How to complete this task -
Lines, not repeats, are what count: give the number of lines below that hold "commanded", and nothing more.

Source data -
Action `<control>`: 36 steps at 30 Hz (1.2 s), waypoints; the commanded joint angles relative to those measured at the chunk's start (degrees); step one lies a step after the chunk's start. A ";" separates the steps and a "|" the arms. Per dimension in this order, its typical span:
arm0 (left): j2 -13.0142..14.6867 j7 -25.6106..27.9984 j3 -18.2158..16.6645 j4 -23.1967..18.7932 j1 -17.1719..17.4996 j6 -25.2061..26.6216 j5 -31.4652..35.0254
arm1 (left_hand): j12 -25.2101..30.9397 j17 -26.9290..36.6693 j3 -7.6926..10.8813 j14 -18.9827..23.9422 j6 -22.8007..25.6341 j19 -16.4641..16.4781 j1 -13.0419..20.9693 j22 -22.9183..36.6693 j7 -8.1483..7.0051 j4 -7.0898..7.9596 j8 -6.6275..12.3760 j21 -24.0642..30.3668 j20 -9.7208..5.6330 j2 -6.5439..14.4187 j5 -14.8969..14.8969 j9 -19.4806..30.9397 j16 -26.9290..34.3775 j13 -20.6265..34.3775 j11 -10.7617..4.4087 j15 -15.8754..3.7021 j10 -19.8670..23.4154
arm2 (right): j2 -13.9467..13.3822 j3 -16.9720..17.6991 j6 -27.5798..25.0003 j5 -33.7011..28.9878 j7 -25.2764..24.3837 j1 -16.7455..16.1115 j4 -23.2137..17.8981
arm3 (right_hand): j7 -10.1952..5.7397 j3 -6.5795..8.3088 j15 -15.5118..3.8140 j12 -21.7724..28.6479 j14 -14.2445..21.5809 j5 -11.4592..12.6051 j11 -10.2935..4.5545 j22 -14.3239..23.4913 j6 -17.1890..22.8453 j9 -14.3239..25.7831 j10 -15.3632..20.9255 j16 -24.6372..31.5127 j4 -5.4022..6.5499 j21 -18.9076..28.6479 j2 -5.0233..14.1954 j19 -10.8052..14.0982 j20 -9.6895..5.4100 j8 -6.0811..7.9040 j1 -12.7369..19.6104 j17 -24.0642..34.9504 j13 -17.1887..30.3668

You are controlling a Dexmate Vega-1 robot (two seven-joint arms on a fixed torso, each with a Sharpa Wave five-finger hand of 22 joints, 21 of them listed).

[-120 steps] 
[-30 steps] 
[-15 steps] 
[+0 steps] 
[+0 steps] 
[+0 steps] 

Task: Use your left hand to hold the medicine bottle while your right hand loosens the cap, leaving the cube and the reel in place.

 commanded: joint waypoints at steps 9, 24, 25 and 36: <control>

Output of the exercise -
2